What is being asked: In full and without deviation, reproduce the records that follow.

###

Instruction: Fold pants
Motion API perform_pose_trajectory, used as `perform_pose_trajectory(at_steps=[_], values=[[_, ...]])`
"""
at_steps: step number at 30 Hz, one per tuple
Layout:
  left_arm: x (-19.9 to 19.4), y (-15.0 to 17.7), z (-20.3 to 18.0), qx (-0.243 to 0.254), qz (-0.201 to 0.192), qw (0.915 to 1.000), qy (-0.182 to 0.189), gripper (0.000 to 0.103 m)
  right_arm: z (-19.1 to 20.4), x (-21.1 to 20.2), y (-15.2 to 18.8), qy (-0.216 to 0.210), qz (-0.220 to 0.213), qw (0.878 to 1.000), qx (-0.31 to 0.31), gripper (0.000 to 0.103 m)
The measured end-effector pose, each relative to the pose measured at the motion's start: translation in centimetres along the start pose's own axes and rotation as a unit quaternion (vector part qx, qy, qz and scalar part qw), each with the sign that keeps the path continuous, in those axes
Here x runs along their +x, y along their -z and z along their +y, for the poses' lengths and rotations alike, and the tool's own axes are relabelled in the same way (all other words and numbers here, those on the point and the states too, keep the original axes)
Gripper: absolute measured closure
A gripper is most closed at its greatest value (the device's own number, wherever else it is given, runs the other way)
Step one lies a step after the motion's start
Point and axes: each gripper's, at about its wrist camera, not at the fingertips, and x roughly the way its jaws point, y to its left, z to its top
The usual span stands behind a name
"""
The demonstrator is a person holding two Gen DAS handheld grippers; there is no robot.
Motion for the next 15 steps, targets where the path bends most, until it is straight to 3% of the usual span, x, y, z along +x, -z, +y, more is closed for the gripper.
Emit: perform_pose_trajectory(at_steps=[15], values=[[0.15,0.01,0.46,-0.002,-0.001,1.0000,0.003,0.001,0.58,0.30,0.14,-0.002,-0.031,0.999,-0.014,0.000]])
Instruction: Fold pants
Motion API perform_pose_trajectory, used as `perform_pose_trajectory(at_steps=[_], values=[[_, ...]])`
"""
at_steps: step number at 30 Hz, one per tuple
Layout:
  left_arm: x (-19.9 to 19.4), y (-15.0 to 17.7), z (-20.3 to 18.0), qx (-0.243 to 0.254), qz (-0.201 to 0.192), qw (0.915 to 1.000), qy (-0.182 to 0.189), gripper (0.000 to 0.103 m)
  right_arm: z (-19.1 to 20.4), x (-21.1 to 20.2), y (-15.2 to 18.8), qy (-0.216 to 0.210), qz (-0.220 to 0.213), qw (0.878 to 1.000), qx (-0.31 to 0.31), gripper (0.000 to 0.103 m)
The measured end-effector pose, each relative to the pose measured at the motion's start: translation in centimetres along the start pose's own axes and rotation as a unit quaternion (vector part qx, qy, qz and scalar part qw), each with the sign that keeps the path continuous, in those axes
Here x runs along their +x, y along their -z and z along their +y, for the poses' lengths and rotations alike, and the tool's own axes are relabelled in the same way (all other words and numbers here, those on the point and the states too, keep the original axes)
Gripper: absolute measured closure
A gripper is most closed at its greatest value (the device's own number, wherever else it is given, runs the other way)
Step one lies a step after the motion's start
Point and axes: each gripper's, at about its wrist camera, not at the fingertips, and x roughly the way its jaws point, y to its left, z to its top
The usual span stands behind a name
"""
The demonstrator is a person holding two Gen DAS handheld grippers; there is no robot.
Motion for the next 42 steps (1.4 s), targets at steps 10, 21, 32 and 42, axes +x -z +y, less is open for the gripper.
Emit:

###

Solution to this exercise:
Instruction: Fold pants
Motion API perform_pose_trajectory, used as `perform_pose_trajectory(at_steps=[_], values=[[_, ...]])`
"""
at_steps: step number at 30 Hz, one per tuple
Layout:
  left_arm: x (-19.9 to 19.4), y (-15.0 to 17.7), z (-20.3 to 18.0), qx (-0.243 to 0.254), qz (-0.201 to 0.192), qw (0.915 to 1.000), qy (-0.182 to 0.189), gripper (0.000 to 0.103 m)
  right_arm: z (-19.1 to 20.4), x (-21.1 to 20.2), y (-15.2 to 18.8), qy (-0.216 to 0.210), qz (-0.220 to 0.213), qw (0.878 to 1.000), qx (-0.31 to 0.31), gripper (0.000 to 0.103 m)
The measured end-effector pose, each relative to the pose measured at the motion's start: translation in centimetres along the start pose's own axes and rotation as a unit quaternion (vector part qx, qy, qz and scalar part qw), each with the sign that keeps the path continuous, in those axes
Here x runs along their +x, y along their -z and z along their +y, for the poses' lengths and rotations alike, and the tool's own axes are relabelled in the same way (all other words and numbers here, those on the point and the states too, keep the original axes)
Gripper: absolute measured closure
A gripper is most closed at its greatest value (the device's own number, wherever else it is given, runs the other way)
Step one lies a step after the motion's start
Point and axes: each gripper's, at about its wrist camera, not at the fingertips, and x roughly the way its jaws point, y to its left, z to its top
The usual span stands behind a name
"""
The demonstrator is a person holding two Gen DAS handheld grippers; there is no robot.
Motion for the next 15 steps, targets where the path bends most, until it is straight to 3% of the usual span, x, y, z along +x, -z, +y, more is closed for the gripper.
Emit: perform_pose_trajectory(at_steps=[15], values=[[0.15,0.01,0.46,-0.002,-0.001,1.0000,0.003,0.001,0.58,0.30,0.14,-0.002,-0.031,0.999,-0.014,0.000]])
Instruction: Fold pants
Motion API perform_pose_trajectory, used as `perform_pose_trajectory(at_steps=[_], values=[[_, ...]])`
"""
at_steps: step number at 30 Hz, one per tuple
Layout:
  left_arm: x (-19.9 to 19.4), y (-15.0 to 17.7), z (-20.3 to 18.0), qx (-0.243 to 0.254), qz (-0.201 to 0.192), qw (0.915 to 1.000), qy (-0.182 to 0.189), gripper (0.000 to 0.103 m)
  right_arm: z (-19.1 to 20.4), x (-21.1 to 20.2), y (-15.2 to 18.8), qy (-0.216 to 0.210), qz (-0.220 to 0.213), qw (0.878 to 1.000), qx (-0.31 to 0.31), gripper (0.000 to 0.103 m)
The measured end-effector pose, each relative to the pose measured at the motion's start: translation in centimetres along the start pose's own axes and rotation as a unit quaternion (vector part qx, qy, qz and scalar part qw), each with the sign that keeps the path continuous, in those axes
Here x runs along their +x, y along their -z and z along their +y, for the poses' lengths and rotations alike, and the tool's own axes are relabelled in the same way (all other words and numbers here, those on the point and the states too, keep the original axes)
Gripper: absolute measured closure
A gripper is most closed at its greatest value (the device's own number, wherever else it is given, runs the other way)
Step one lies a step after the motion's start
Point and axes: each gripper's, at about its wrist camera, not at the fingertips, and x roughly the way its jaws point, y to its left, z to its top
The usual span stands behind a name
"""
The demonstrator is a person holding two Gen DAS handheld grippers; there is no robot.
Motion for the next 42 steps (1.4 s), targets at steps 10, 21, 32 and 42, axes +x -z +y, less is open for the gripper.
Emit:

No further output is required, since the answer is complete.